Doctor of Education in Curriculum Studies

Document Type and Release Option

Dissertation (restricted to Georgia Southern)


Department of Curriculum, Foundations, and Reading

Committee Chair

William Reynolds

Committee Member 1

Ming Fang He

Committee Member 2

John Weaver

Committee Member 3

Neal Saye


This in-depth study explored the leadership issues that confront one African American woman principal in the Southeastern United States. The focus was on race, gender, and power issues that influence the leadership styles and successful career of this educator. Traditionally, educational leadership has silenced the voices and particular experiences of the female leader, which marginalized her as a viable decision-maker in curriculum implementation. The African American woman principal, because of her unique status that intersects the boundaries of race, gender, and class, encounters a daily battle of discrimination. However, despite these barriers that seek to define and re-define her leadership capacities, she has emerged as a successful leader and has made remarkable contributions to education reform in the school setting and the implementation of the curriculum. The African American woman principal's historical struggle as an emerging voice in education and society is in itself a model for theoretical interpretation and critical inquiry.

The participant was an African American woman principal at the high school level.

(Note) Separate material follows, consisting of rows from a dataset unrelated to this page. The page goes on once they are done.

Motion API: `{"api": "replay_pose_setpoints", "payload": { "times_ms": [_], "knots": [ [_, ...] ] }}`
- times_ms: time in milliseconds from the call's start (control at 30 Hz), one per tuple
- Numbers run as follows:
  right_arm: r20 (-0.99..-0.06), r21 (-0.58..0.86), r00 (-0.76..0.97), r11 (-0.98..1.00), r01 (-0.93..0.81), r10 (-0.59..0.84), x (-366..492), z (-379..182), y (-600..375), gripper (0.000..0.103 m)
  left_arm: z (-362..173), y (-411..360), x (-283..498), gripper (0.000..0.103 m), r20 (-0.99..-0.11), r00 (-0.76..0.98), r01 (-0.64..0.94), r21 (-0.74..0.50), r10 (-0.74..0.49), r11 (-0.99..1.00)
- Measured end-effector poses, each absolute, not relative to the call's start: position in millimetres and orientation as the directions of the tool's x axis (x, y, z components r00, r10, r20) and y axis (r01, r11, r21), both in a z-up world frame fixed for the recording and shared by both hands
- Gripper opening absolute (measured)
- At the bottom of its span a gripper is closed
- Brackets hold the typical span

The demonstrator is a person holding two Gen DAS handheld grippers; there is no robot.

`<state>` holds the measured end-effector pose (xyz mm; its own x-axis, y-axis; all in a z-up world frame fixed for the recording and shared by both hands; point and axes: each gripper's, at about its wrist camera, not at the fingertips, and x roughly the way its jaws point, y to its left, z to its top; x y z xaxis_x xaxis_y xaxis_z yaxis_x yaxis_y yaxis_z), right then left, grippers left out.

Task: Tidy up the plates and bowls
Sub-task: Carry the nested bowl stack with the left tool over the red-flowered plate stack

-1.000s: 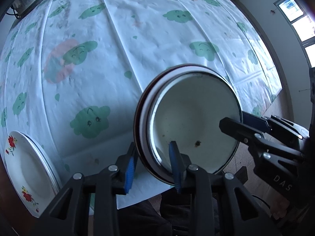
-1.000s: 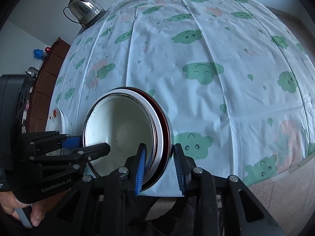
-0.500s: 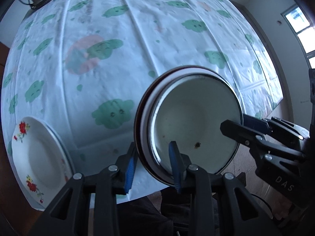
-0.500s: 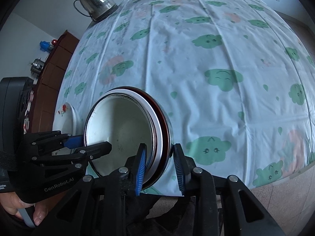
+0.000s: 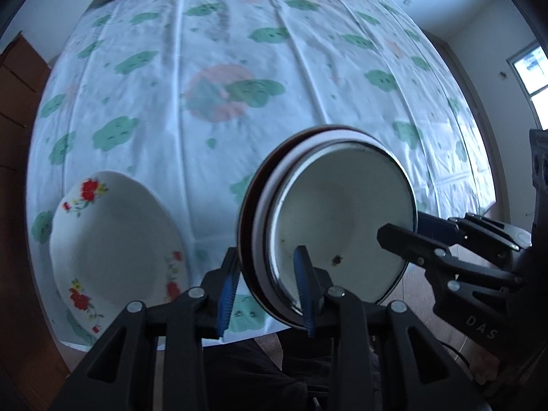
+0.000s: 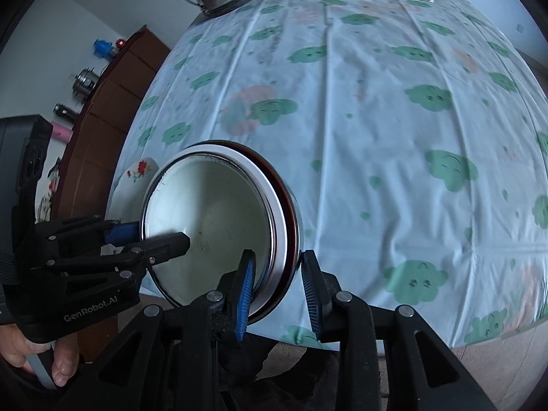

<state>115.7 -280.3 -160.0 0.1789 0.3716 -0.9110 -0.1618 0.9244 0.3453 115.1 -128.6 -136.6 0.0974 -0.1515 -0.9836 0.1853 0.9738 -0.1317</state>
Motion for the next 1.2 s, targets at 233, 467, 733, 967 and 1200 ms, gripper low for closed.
{"api": "replay_pose_setpoints", "payload": {
  "times_ms": [233,467,733,967,1200],
  "knots": [
    [-0.908,0.353,0.153,0.909,-0.223,0.39,122,-155,-248,0.03,-130,-97,115,0.029,-0.982,0.124,0.124,-0.127,-0.143,0.984],
    [-0.903,0.361,0.139,0.893,-0.267,0.407,127,-148,-221,0.03,-122,-69,113,0.029,-0.979,0.144,0.081,-0.133,-0.143,0.988],
    [-0.901,0.36,0.126,0.878,-0.316,0.415,129,-139,-193,0.03,-111,-41,112,0.029,-0.974,0.173,0.04,-0.14,-0.145,0.989],
    [-0.906,0.353,0.1,0.864,-0.359,0.412,129,-140,-166,0.03,-110,-17,110,0.029,-0.975,0.188,-0.002,-0.125,-0.123,0.992],
    [-0.912,0.346,0.07,0.85,-0.397,0.404,131,-144,-140,0.03,-116,8,106,0.029,-0.976,0.18,-0.052,-0.132,-0.12,0.99]
  ]
}}
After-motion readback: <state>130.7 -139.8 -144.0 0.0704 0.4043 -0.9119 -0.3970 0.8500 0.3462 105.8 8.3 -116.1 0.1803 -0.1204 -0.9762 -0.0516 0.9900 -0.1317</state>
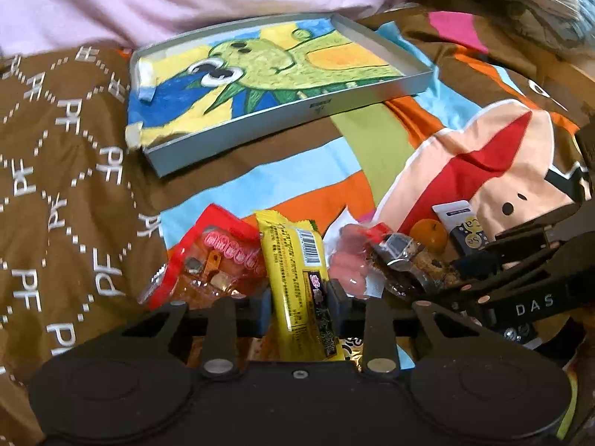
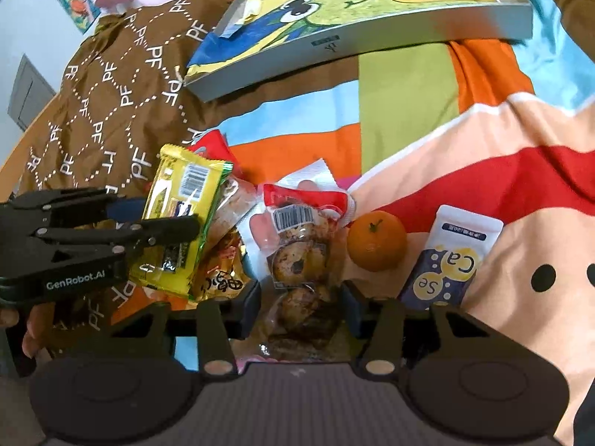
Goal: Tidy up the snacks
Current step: 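Grasp yellow candy bar with left tool while right tool grasps clear brown-snack bag, then lift candy bar with left tool while right tool carries brown snack bag to silver tray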
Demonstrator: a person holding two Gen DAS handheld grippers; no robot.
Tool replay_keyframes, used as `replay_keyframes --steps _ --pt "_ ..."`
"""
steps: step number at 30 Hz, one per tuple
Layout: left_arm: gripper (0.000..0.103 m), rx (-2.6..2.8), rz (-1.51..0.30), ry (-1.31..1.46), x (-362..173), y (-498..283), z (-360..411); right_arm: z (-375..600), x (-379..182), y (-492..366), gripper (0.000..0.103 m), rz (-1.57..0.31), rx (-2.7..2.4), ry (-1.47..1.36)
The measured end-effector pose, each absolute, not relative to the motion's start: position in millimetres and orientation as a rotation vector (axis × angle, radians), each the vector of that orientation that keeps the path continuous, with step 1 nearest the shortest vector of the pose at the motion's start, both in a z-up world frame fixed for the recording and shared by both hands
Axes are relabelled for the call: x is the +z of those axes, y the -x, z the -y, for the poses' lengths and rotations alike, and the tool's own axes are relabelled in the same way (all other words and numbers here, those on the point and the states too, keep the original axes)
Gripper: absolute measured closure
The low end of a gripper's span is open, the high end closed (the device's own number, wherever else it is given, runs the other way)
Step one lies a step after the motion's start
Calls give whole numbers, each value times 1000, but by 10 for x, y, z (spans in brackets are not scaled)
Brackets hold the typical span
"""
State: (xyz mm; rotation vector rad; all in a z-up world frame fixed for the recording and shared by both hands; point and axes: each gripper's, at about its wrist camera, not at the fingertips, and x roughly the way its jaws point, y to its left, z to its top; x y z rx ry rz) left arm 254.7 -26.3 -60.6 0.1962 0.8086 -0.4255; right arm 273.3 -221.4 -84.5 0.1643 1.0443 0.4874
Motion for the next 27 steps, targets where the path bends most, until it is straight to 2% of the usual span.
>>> replay_keyframes --steps 6,15,20,27 --pt "82 -502 -761 -275 -588 -2428 388 2361 -820 -2755 53 -1070 445 -265" --pt "82 -532 -793 -331 -825 -2468 624 2592 -883 -2823 51 -1128 413 -443" --pt "90 -494 -824 -251 -844 -2577 557 2659 -964 -2859 51 -1156 416 -516" --pt "90 -472 -859 -178 -815 -2618 494 2698 -1019 -2895 49 -1179 431 -573"
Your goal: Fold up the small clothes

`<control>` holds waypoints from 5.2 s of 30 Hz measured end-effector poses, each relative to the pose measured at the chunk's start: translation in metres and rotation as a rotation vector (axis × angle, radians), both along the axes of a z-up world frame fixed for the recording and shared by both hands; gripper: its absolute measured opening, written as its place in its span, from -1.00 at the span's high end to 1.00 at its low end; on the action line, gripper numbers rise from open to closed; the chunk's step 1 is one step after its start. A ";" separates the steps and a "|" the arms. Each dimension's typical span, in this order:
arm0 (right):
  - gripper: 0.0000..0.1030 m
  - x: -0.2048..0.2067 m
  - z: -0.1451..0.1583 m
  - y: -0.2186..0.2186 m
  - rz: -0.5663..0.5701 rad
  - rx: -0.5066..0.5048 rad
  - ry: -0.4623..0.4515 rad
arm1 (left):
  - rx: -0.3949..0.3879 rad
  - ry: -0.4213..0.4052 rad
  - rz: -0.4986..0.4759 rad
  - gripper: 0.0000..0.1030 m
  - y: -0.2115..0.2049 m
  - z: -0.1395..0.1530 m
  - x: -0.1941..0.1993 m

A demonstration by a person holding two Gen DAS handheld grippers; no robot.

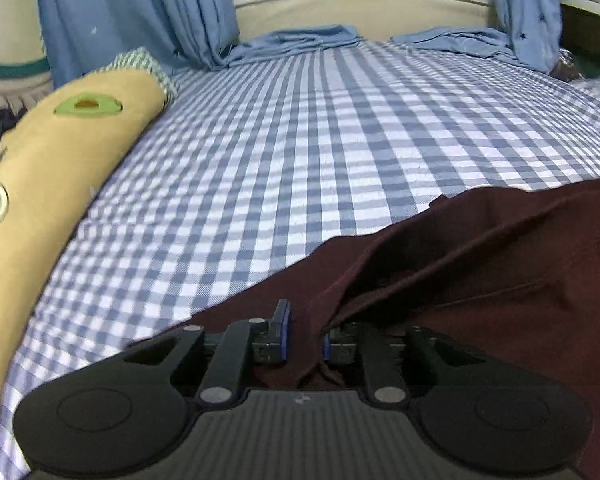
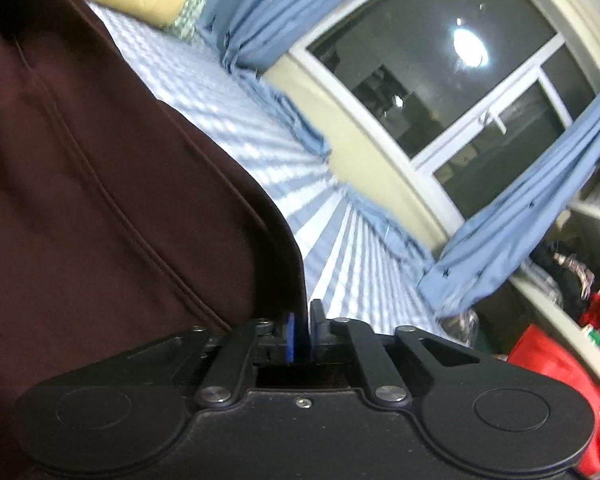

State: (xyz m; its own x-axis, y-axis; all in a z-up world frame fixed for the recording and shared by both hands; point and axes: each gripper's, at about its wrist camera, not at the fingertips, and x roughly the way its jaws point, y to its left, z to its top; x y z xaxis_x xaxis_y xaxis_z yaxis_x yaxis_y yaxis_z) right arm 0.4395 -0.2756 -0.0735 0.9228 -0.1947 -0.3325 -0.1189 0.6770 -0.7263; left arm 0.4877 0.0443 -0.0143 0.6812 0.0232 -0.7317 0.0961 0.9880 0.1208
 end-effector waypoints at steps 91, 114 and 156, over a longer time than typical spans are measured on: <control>-0.99 -0.292 0.053 0.034 0.018 0.627 -0.281 | -0.143 -0.219 0.262 -0.99 0.032 0.030 -0.124; -0.99 -0.234 0.051 -0.121 -0.499 0.751 -0.098 | -0.222 -0.111 0.332 -0.99 0.022 0.000 -0.312; -0.99 -0.247 0.051 -0.055 -0.263 0.690 -0.149 | -0.420 -0.108 0.408 -0.99 0.041 -0.011 -0.281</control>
State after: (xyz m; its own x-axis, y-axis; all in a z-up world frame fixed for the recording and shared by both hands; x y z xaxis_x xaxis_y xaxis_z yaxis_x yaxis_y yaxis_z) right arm 0.1930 -0.3303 -0.0224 0.9195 -0.2075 -0.3340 0.1760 0.9768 -0.1223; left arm 0.2064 0.0854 -0.0251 0.7491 0.0223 -0.6620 -0.2929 0.9076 -0.3008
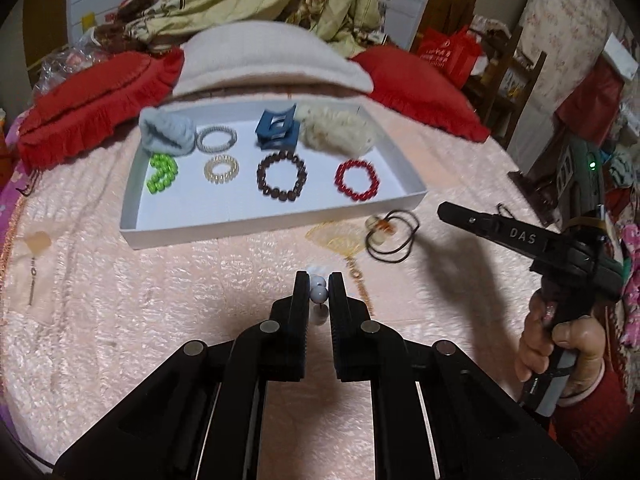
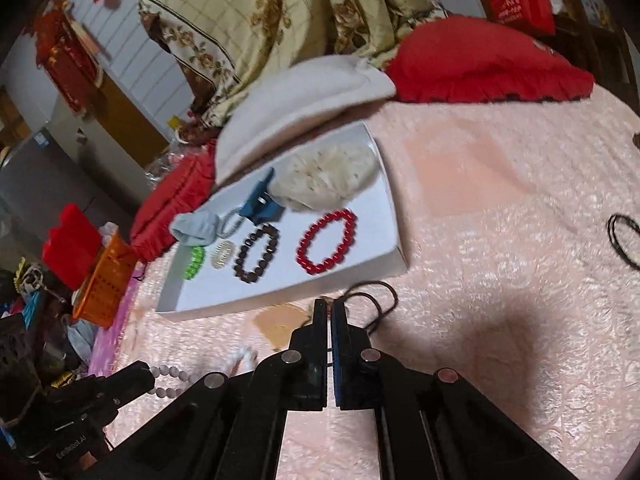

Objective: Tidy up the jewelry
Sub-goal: 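Grasp the white pearl strand with left tool while right grasps the black-cord pendant, then lift the pearl strand with left tool while right lifts the pendant toward the box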

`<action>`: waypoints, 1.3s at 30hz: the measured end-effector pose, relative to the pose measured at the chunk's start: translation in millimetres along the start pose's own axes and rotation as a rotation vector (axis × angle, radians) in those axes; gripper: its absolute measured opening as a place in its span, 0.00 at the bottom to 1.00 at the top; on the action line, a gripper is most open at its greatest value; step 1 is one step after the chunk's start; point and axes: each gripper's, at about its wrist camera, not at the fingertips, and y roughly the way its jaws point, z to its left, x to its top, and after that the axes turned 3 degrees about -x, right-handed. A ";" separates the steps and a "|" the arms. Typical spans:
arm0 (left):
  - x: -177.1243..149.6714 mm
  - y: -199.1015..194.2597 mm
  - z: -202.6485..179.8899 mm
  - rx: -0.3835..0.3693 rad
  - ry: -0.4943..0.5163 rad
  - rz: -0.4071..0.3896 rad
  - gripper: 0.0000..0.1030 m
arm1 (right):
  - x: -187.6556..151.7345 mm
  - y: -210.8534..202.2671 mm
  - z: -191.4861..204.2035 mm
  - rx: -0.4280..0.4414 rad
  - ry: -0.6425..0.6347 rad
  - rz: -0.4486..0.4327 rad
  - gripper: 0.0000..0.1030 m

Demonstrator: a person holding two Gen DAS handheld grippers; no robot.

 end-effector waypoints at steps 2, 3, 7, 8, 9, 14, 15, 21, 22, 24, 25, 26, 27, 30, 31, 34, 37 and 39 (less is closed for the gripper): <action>-0.6 -7.7 -1.4 0.001 0.001 -0.015 0.08 | 0.1 -0.1 4.2 -0.025 -0.043 0.004 0.02; -0.6 -9.5 -0.6 0.001 0.000 -0.020 0.08 | -0.9 1.3 5.2 -0.048 -0.063 0.009 0.02; -6.3 -13.8 2.5 0.003 -0.011 -0.024 0.08 | -13.2 16.3 6.3 -0.083 -0.104 0.072 0.14; -8.1 -13.6 4.9 0.005 -0.017 -0.022 0.08 | -15.9 18.2 7.1 -0.085 -0.114 0.076 0.26; -10.3 -12.8 8.2 0.009 -0.026 -0.018 0.08 | -18.2 19.5 7.7 -0.084 -0.122 0.077 0.32; -18.7 -4.7 28.6 0.027 -0.085 0.011 0.08 | -25.5 31.9 26.6 -0.075 -0.213 0.087 0.35; -20.1 -3.8 33.2 0.030 -0.098 0.015 0.08 | -26.2 36.4 32.3 -0.081 -0.240 0.093 0.35; -25.5 -11.4 43.0 0.034 -0.124 0.006 0.08 | -27.1 74.3 50.7 -0.127 -0.312 0.150 0.35; -25.7 -13.0 42.9 0.036 -0.124 0.004 0.08 | -26.1 76.8 53.4 -0.139 -0.328 0.129 0.35; -25.6 -16.3 42.6 0.037 -0.120 0.000 0.08 | -24.5 80.3 56.0 -0.153 -0.336 0.127 0.32; -25.3 -18.7 42.0 0.039 -0.118 -0.005 0.08 | -22.8 81.8 56.1 -0.174 -0.335 0.131 0.18; -24.7 -21.2 41.8 0.038 -0.118 -0.009 0.08 | -21.5 82.3 54.9 -0.178 -0.332 0.138 0.12; -24.1 -23.7 41.3 0.036 -0.119 -0.014 0.08 | -19.5 81.7 52.1 -0.167 -0.319 0.146 0.11; -21.4 -33.6 39.4 0.031 -0.124 -0.039 0.08 | -15.0 73.5 36.5 -0.107 -0.237 0.168 0.00; -20.3 -35.5 38.8 0.027 -0.126 -0.043 0.08 | -13.5 67.8 29.6 -0.075 -0.197 0.168 0.00; -16.6 -44.6 35.9 0.014 -0.127 -0.060 0.08 | -10.9 50.8 19.4 -0.016 -0.134 0.150 0.00; -13.9 -53.2 31.2 0.015 -0.121 -0.077 0.08 | -6.9 32.4 15.6 0.019 -0.110 0.121 0.00; -13.4 -57.5 27.5 0.017 -0.115 -0.085 0.08 | -6.1 22.9 19.4 0.001 -0.141 0.089 0.00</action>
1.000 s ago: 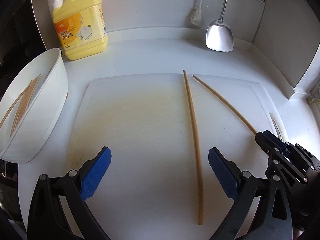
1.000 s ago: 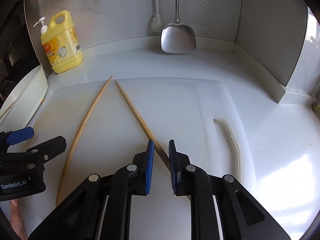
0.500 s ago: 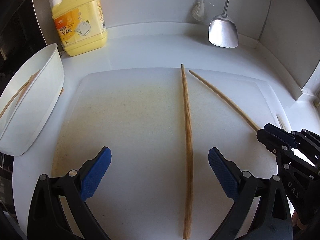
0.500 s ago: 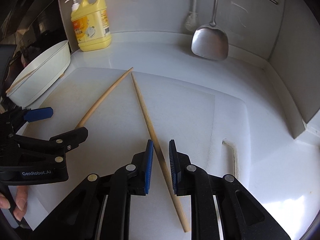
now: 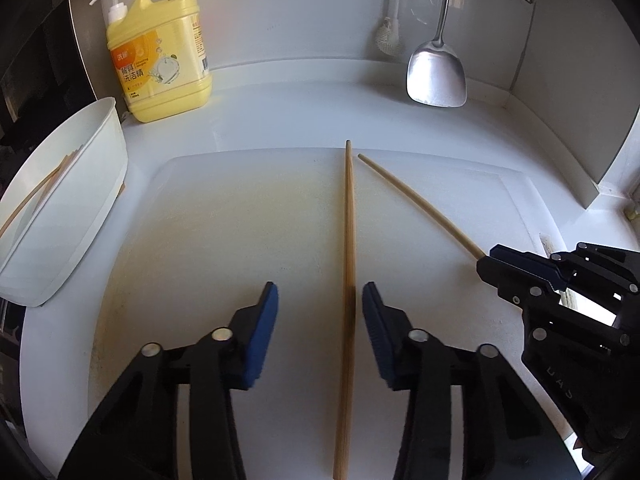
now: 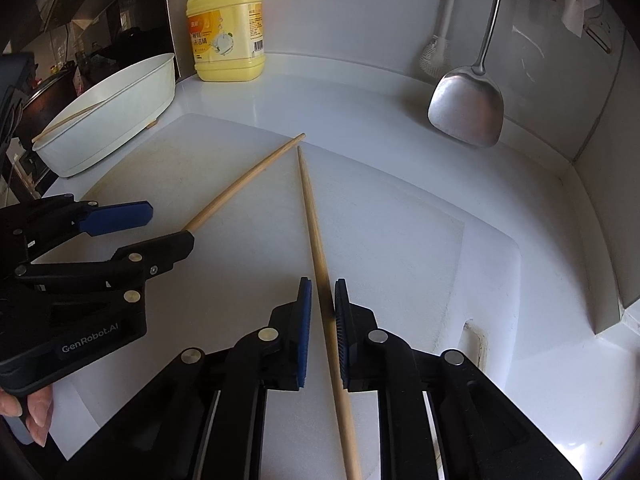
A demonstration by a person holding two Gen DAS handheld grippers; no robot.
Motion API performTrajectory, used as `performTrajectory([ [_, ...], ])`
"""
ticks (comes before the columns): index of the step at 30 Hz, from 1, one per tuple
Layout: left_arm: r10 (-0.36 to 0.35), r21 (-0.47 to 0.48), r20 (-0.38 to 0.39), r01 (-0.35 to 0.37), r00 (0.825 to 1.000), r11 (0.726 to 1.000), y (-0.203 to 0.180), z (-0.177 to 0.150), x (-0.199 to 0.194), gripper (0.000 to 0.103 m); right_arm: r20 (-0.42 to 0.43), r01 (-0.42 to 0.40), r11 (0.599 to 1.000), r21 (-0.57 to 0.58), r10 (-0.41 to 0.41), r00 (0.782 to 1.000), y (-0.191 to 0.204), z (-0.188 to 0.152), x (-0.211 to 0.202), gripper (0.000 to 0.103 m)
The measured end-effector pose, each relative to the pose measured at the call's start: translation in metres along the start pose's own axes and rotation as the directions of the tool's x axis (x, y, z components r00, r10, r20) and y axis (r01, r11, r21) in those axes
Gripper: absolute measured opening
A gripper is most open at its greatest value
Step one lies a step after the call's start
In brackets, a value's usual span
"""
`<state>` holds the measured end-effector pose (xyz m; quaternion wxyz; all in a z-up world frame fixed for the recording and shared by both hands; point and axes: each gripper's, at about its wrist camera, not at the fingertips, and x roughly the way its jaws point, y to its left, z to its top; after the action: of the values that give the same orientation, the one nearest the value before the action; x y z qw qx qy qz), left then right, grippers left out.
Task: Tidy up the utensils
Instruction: 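Carry both held chopsticks up and lower them into the basin water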
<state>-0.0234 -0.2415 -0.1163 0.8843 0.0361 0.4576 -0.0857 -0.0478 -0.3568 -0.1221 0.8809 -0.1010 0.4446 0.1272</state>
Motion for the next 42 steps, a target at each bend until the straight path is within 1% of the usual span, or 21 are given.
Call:
performTrajectory([
  [1,-0.007,0.006,0.0,0.007,1.0,1.0,-0.001,0.0,-0.001,0.026,0.002,0.013,1.0,-0.015,-0.013,1.0,0.003,0.0,0.001,0.007],
  [3,-0.023,0.025,-0.003,0.023,1.0,0.999,-0.006,0.0,-0.001,0.008,0.009,0.035,0.999,-0.039,-0.035,0.999,0.008,0.0,0.001,0.007],
  [6,-0.02,0.031,-0.012,0.02,1.0,0.999,-0.007,-0.001,-0.001,0.008,0.012,0.019,1.0,0.0,-0.019,1.0,0.004,-0.001,0.0,0.006],
  [10,-0.045,0.003,-0.033,0.045,0.998,0.999,0.001,-0.004,-0.005,0.007,0.02,-0.013,0.997,0.07,0.012,1.0,-0.003,-0.007,-0.004,0.006],
  [13,-0.066,-0.006,-0.031,0.066,0.997,0.998,0.006,-0.006,-0.012,0.007,0.025,-0.041,0.991,0.125,0.038,0.999,-0.004,-0.011,-0.008,0.006],
  [16,-0.089,-0.018,-0.032,0.088,0.996,0.996,0.01,-0.008,-0.021,0.007,0.034,-0.048,0.985,0.163,0.043,0.998,-0.003,-0.014,-0.014,0.006],
  [20,-0.094,-0.03,-0.033,0.093,0.995,0.995,0.021,-0.008,-0.038,0.007,0.052,-0.061,0.977,0.203,0.051,0.997,0.003,-0.012,-0.025,0.006],
  [24,-0.073,-0.039,-0.002,0.073,0.997,0.997,0.039,-0.001,-0.063,0.007,0.091,-0.083,0.969,0.233,0.063,0.994,0.009,-0.001,-0.044,0.006],
  [29,-0.033,-0.067,0.036,0.036,0.999,0.997,0.077,0.01,-0.096,0.007,0.145,-0.122,0.963,0.241,0.088,0.986,0.029,0.026,-0.066,0.006],
  [34,0.0,-0.117,0.078,0.009,0.997,0.993,0.134,0.021,-0.122,0.007,0.182,-0.164,0.964,0.211,0.126,0.975,0.072,0.067,-0.075,0.006],
  [39,0.05,-0.156,0.105,-0.034,0.993,0.987,0.206,0.032,-0.133,0.007,0.22,-0.198,0.967,0.162,0.16,0.962,0.131,0.124,-0.065,0.006],
  [41,0.078,-0.155,0.097,-0.062,0.992,0.986,0.239,0.037,-0.13,0.007,0.212,-0.201,0.966,0.163,0.165,0.963,0.153,0.147,-0.053,0.006],
  [42,0.079,-0.163,0.089,-0.063,0.993,0.985,0.255,0.04,-0.127,0.007,0.21,-0.213,0.962,0.17,0.176,0.962,0.164,0.157,-0.048,0.006],
])
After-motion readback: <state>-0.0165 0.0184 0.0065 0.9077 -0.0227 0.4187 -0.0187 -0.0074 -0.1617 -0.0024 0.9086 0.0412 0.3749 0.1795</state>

The participant had a degree in Administration and Supervision and an L-6 Georgia Leadership certification. She was a veteran educator with a total of thirty-two years in education. Administrators in Georgia schools are required to have at least three years of successful classroom experience in order to qualify for Leadership certification.

There were three strands for the theoretical framework of my inquiry: narrative inquiry (the stories of survival and success of the African American woman principal were shared and served as a knowledge base for leadership training). Critical Race Theory (through the lens of Critical Race Theory, the voice and experience of the marginalization and oppression of African American woman leader was heard), and Black Feminist Thought (Afrocentric feminist thought emphasized the importance that knowledge plays in empowering oppressed people). Data collection methods included interviews, observations, reflective journals, researcher interview reflection log notes, tape-recorded interviews, and a professional artifact that was significant to the participant's leadership experience.

Research has suggested that the disparities that exist in the promotion of women to school leadership positions are pervasive and even more prevalent for African American women. To meet the challenges that plague the curriculum and provide a democratic education for all involved, new emphasis must be placed on the selection of qualified candidates and the acknowledgement of the African American woman as a significant contributor to school leadership.